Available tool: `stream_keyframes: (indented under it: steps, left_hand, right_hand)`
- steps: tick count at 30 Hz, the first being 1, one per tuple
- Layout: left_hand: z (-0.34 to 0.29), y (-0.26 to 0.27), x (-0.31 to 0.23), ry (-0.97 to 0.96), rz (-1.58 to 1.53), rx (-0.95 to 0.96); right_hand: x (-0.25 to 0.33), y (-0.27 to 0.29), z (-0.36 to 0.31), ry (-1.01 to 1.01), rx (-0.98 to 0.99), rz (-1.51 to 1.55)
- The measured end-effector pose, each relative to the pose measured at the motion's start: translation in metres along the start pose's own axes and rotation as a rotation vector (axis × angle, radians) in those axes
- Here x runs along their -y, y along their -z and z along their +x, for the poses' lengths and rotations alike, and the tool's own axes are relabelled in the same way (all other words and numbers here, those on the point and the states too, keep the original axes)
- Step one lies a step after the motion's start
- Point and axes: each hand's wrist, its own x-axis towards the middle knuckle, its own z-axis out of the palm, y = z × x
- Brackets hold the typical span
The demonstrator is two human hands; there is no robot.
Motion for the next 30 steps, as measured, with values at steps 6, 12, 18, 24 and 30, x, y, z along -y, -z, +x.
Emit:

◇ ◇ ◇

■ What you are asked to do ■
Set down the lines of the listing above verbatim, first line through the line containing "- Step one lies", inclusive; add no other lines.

■ Result ■
Available tool: `stream_keyframes: (indented under it: steps, left_hand, right_hand)`
- steps: tick count at 30 Hz, the first being 1, one per tuple
- Layout: left_hand: z (-0.34 to 0.29), y (-0.26 to 0.27), x (-0.31 to 0.23), ry (-0.97 to 0.96), rz (-1.58 to 1.53), rx (-0.95 to 0.96); right_hand: x (-0.25 to 0.33), y (-0.27 to 0.29), z (-0.36 to 0.31), ry (-1.01 to 1.01), rx (-0.98 to 0.99), rz (-1.51 to 1.55)
- The measured end-effector pose, each relative to the pose measured at the motion's start: translation in metres along the start pose's own axes and rotation as a rotation vector (axis × angle, radians) in those axes
- Here x runs along their -y, y along their -z and z along their +x, for the poses' lengths and rotations alike, and the tool's own axes are relabelled in the same way (all other words and numbers here, those on the point and the states too, keep the original axes)
- Step one lies a step after the motion's start

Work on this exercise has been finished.